Talvez o livro de Boécio não seja capaz de consolar o homem moderno e talvez este ainda seja incapaz de ansiar pela verdade, bondade e unidade que a felicidade traz. Talvez de fato, este não seja capaz adentrar na consolação que a Filosofia pode trazer.  Mas este é um problema que é menos de Boécio  do que do leitor que tem seu livro em mãos, que talvez esteja tão dissociado em infinitos bens finitos e gastando uma eternidade em bens tão perecíveis que esteja cego para o que seja o bem. 

Mas talvez o consolo do leitor moderno não seja tanto encontrar a felicidade de uma só vez, mas fazê-lo iniciar no processo de ascensão que leva a ela. Se ele não é capaz de ver a felicidade e nem de fruí-la, que este livro baste para mostrar o que não é a felicidade e com o que não vale a pena fazer perturbar o coração humano. Que aprenda a ser livre ao ver o prisioneiro consolado e possa começar a sair da prisão na qual a sua liberdade o tranca para que passe tranquilamente desolado.

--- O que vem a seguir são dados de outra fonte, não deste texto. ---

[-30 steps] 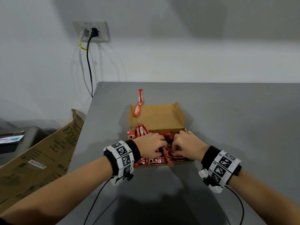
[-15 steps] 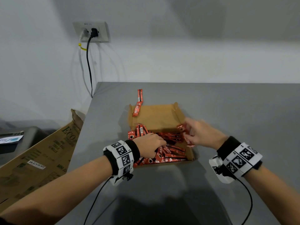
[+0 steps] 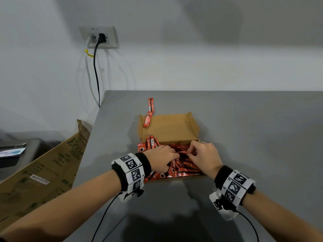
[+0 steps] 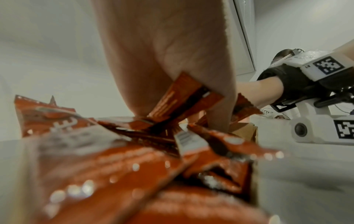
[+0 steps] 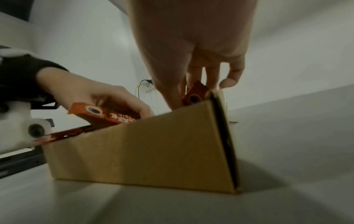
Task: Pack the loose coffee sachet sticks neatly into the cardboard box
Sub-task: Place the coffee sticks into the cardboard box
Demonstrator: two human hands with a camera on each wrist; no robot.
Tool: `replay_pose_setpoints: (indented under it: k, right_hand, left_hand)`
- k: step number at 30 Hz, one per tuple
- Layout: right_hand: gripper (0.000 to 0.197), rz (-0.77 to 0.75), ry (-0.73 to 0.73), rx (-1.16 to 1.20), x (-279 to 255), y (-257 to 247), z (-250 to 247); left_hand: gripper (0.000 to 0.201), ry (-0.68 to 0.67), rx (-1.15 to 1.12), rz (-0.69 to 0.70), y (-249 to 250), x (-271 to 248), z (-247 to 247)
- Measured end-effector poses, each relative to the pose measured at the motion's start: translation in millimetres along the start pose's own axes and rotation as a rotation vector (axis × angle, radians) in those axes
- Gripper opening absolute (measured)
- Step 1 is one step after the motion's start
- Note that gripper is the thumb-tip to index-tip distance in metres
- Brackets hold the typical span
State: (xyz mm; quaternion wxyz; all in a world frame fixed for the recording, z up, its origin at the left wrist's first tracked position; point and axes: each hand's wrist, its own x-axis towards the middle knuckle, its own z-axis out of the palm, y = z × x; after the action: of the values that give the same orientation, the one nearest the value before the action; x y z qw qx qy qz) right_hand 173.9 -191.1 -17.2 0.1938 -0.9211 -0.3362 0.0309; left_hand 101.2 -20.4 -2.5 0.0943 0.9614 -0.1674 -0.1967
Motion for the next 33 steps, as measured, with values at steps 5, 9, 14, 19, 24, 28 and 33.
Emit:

Homem clássico, conhecedor de todas as histórias antigas dos gregos, Boécio como que nos exorta neste caminho ascensional ao qual ele nos conduz. Lembrando da famosa história de Orfeu e Eurídice, nos exorta neste caminho ascensional, a não olhar para trás, para as coisas baixas que antes nos mantinham no solo:

Essa história concerne a vós que, para a luz celeste,/

 Tentais conduzir a vossa alma./

Pois se deixamos os olhos voltarem-se para o Tártaro,/

Aquilo que trazemos de precioso/

Perde-se por estar sendo visto abaixo de nós." (III.24)

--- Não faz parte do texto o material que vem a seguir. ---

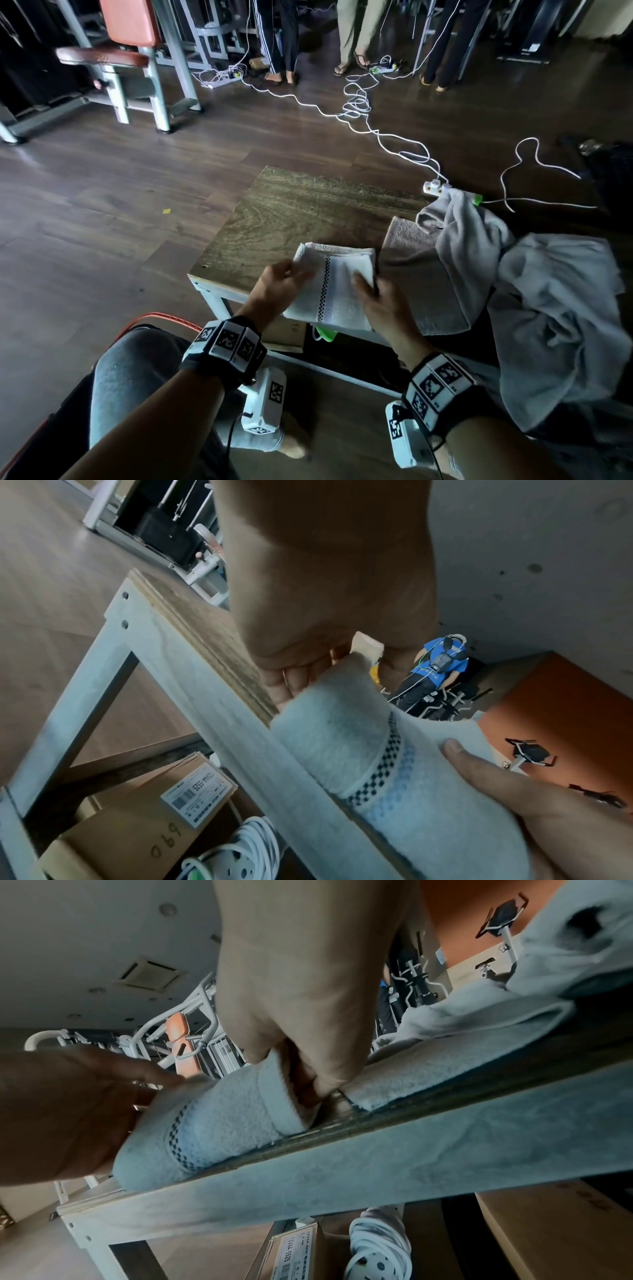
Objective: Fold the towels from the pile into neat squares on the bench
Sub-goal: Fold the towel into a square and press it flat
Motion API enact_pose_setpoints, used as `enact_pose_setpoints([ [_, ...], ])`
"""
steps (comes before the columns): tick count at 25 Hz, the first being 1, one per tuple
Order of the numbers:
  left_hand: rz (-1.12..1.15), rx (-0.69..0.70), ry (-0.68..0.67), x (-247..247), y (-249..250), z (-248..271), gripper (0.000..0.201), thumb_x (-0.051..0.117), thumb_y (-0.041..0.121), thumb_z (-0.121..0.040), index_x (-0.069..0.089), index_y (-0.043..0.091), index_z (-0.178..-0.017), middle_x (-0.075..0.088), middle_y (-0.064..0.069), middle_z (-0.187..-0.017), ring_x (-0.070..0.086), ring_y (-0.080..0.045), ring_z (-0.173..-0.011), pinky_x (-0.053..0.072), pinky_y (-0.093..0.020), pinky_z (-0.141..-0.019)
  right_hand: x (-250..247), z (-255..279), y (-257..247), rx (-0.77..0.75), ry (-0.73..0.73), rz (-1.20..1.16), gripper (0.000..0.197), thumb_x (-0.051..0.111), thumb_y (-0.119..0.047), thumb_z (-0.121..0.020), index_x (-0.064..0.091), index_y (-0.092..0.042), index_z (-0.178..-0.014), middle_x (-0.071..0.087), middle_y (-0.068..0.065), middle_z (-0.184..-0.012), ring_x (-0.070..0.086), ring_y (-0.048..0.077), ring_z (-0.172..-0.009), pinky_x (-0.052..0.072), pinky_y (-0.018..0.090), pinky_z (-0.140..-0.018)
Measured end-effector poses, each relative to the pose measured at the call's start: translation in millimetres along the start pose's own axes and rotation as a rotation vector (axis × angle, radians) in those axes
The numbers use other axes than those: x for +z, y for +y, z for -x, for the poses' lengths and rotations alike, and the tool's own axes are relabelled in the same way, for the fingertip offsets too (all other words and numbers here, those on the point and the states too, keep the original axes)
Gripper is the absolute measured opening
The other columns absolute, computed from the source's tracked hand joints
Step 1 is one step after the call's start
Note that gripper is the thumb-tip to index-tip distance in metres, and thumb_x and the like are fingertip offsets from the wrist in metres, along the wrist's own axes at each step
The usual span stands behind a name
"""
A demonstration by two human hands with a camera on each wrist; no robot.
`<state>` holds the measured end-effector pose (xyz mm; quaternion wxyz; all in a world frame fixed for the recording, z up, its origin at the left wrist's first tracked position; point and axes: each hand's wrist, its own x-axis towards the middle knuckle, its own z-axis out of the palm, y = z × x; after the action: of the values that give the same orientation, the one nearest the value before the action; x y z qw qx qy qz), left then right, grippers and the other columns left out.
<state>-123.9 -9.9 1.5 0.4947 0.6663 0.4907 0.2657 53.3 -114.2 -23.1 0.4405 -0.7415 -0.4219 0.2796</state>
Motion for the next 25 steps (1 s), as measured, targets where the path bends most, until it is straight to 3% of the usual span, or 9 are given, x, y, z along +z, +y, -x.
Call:
enact_pose_setpoints([
  [3, -0.153, -0.037, 0.026, 7.8, -1.3, -8.9, 0.027, 0.065, 0.04, -0.082, 0.063, 0.012, -0.082, 0.059, -0.007, -0.066, 0.055, -0.027, -0.064, 0.038, -0.027, -0.055, -2.5, -13.7, -0.8, 0.079, -0.01, 0.007, 0.044, 0.049, -0.052, -0.097, 0.066, -0.012, -0.09, 0.066, 0.001, -0.072, 0.061, 0.013, -0.063, 0.043, 0.027, -0.056],
  [5, -0.202, -0.027, 0.066, 12.1, 0.8, -19.7, 0.019, 0.062, 0.033, -0.088, 0.059, 0.015, -0.085, 0.064, -0.017, -0.078, 0.061, -0.04, -0.078, 0.04, -0.03, -0.059, -3.3, -24.4, -2.3, 0.127, -0.013, 0.027, 0.04, 0.045, -0.054, -0.098, 0.062, -0.017, -0.096, 0.066, -0.001, -0.078, 0.061, 0.013, -0.066, 0.044, 0.027, -0.058],
  [7, -0.269, -0.016, 0.049, 19.0, 3.3, -28.6, 0.017, 0.057, 0.037, -0.089, 0.059, 0.02, -0.095, 0.068, -0.018, -0.091, 0.062, -0.041, -0.088, 0.048, -0.037, -0.067, -1.6, -34.7, 0.8, 0.162, 0.011, 0.063, 0.042, 0.044, -0.056, -0.098, 0.061, -0.017, -0.097, 0.063, -0.002, -0.076, 0.059, 0.014, -0.067, 0.042, 0.028, -0.059],
  [9, -0.357, -0.06, 0.073, 25.9, 1.1, -33.4, 0.023, 0.051, 0.04, -0.089, 0.059, 0.024, -0.103, 0.068, -0.016, -0.101, 0.062, -0.04, -0.095, 0.048, -0.039, -0.075, 2.5, -44.1, 8.9, 0.181, 0.076, 0.111, 0.046, 0.047, -0.055, -0.097, 0.064, -0.012, -0.096, 0.064, 0.001, -0.075, 0.06, 0.018, -0.069, 0.04, 0.027, -0.064],
  [12, -0.44, -0.137, 0.154, 34.0, -0.9, -34.9, 0.03, 0.048, 0.049, -0.09, 0.059, 0.028, -0.108, 0.067, -0.013, -0.109, 0.06, -0.039, -0.102, 0.043, -0.038, -0.078, 7.3, -53.5, 16.7, 0.181, 0.135, 0.196, 0.051, 0.05, -0.054, -0.096, 0.065, -0.006, -0.085, 0.065, 0.004, -0.07, 0.059, 0.019, -0.061, 0.04, 0.026, -0.06],
  [16, -0.508, -0.175, 0.179, 39.3, -2.1, -38.3, 0.036, 0.047, 0.054, -0.091, 0.057, 0.028, -0.114, 0.067, -0.011, -0.114, 0.059, -0.039, -0.107, 0.043, -0.04, -0.083, 6.9, -63.5, 15.3, 0.248, 0.166, 0.222, 0.052, 0.057, -0.057, -0.09, 0.057, -0.011, -0.066, 0.065, 0.008, -0.069, 0.06, 0.025, -0.062, 0.048, 0.031, -0.064],
  [19, -0.531, -0.166, 0.187, 40.6, -4.4, -41.0, 0.035, 0.044, 0.053, -0.093, 0.055, 0.026, -0.113, 0.066, -0.012, -0.115, 0.059, -0.04, -0.107, 0.044, -0.042, -0.083, 8.6, -67.8, 16.3, 0.241, 0.166, 0.204, 0.047, 0.061, -0.056, -0.088, 0.06, -0.01, -0.077, 0.068, 0.008, -0.079, 0.065, 0.027, -0.074, 0.046, 0.029, -0.067],
  [22, -0.522, -0.166, 0.179, 38.4, -5.2, -41.5, 0.035, 0.039, 0.053, -0.095, 0.054, 0.027, -0.113, 0.065, -0.014, -0.114, 0.059, -0.04, -0.106, 0.044, -0.042, -0.083, 11.1, -63.8, 16.3, 0.112, 0.197, 0.188, 0.039, 0.06, -0.049, -0.092, 0.052, -0.013, -0.081, 0.056, -0.003, -0.07, 0.055, 0.016, -0.066, 0.037, 0.026, -0.058],
  [25, -0.501, -0.172, 0.186, 37.5, -3.1, -39.5, 0.034, 0.035, 0.048, -0.097, 0.052, 0.023, -0.113, 0.064, -0.016, -0.115, 0.058, -0.041, -0.106, 0.043, -0.041, -0.083, 11.8, -62.7, 13.4, 0.024, 0.226, 0.167, 0.031, 0.058, -0.044, -0.095, 0.054, -0.014, -0.087, 0.058, -0.002, -0.077, 0.055, 0.014, -0.07, 0.035, 0.024, -0.063],
])
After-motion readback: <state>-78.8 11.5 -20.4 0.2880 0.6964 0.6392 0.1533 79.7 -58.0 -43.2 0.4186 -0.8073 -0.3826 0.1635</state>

Por essa razão, ainda é preciso que aprendamos muito com Boécio: aprendamos o que é ser feliz e o que não é, aprender a dar o devido valor às coisas que passam, mas sem nunca esquecer que devemos fixar nosso coração nas que não passam, e aprender em um mundo em que tantas coisas exteriores nos puxam para fora, a ir para dentro de nós mesmos para relembrar quem somos e o que é nosso repouso, nosso bem, nossa felicidade. 

Se esse livro não é o fim desta caminhada, a nós basta que seja o início dela, na qual sabemos que não caminhamos sós.